February 23, 2024


Every year, world leaders gather under the auspices of the United Nations Framework Convention on Climate Change to assess countries’ progress toward reducing carbon emissions and limiting global temperature rise. The most famous of these so-called Conferences of Parties, or COPs, resulted in the landmark 2015 Paris Agreement, which marked the first time the world’s countries united behind a goal to limit global temperature increase. That treaty consists of 29 articles with numerous targets, including reducing greenhouse gas emissions, increasing financial flows to the most climate-vulnerable countries, and establishing a carbon market.

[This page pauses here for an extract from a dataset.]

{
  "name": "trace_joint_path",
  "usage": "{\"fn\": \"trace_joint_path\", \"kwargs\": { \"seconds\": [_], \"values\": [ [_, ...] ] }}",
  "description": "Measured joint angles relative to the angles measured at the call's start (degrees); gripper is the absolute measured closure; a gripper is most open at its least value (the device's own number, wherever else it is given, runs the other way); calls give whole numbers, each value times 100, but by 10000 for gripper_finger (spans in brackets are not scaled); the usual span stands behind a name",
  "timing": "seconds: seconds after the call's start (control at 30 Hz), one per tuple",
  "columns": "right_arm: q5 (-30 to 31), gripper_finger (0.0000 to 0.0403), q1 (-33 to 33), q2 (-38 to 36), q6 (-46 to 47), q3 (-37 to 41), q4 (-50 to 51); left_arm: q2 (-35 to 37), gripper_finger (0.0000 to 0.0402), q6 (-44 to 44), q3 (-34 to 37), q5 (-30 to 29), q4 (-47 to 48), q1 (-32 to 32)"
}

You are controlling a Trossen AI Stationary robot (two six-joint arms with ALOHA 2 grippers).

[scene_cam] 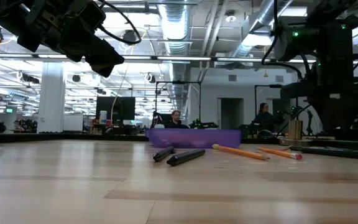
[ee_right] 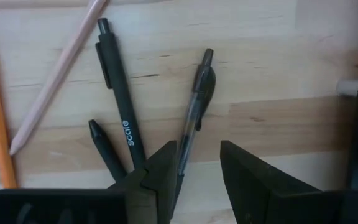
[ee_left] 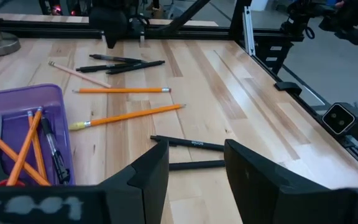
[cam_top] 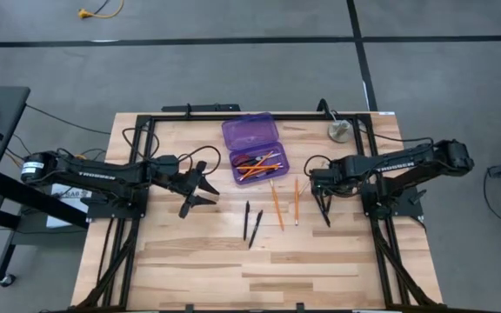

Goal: Pick & place school supplies into a supply box
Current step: Put the black pen into the purple supply box

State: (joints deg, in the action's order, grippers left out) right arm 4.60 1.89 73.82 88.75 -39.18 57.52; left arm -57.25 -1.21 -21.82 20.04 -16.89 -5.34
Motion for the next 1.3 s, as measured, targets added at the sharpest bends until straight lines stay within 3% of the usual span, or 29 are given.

This year’s COP, which commences in Dubai on Thursday, is all about determining whether that agreement succeeds or fails. For the first time since the Paris accords, the negotiators assembled at COP28 over the next two weeks will conduct a “global stocktake” to measure how much progress they’ve made toward those goals. 

While activists up the ante with disruptive protests and industry leaders hash out deals on the sidelines, the most consequential outcomes of the conference will largely be negotiated behind closed doors. In the coming weeks, delegates will pore over language describing countries’ commitments to reduce carbon emissions, jostling over the precise wording that all 194 countries can agree to. (In past years, negotiations have been saved by shifting a single comma.)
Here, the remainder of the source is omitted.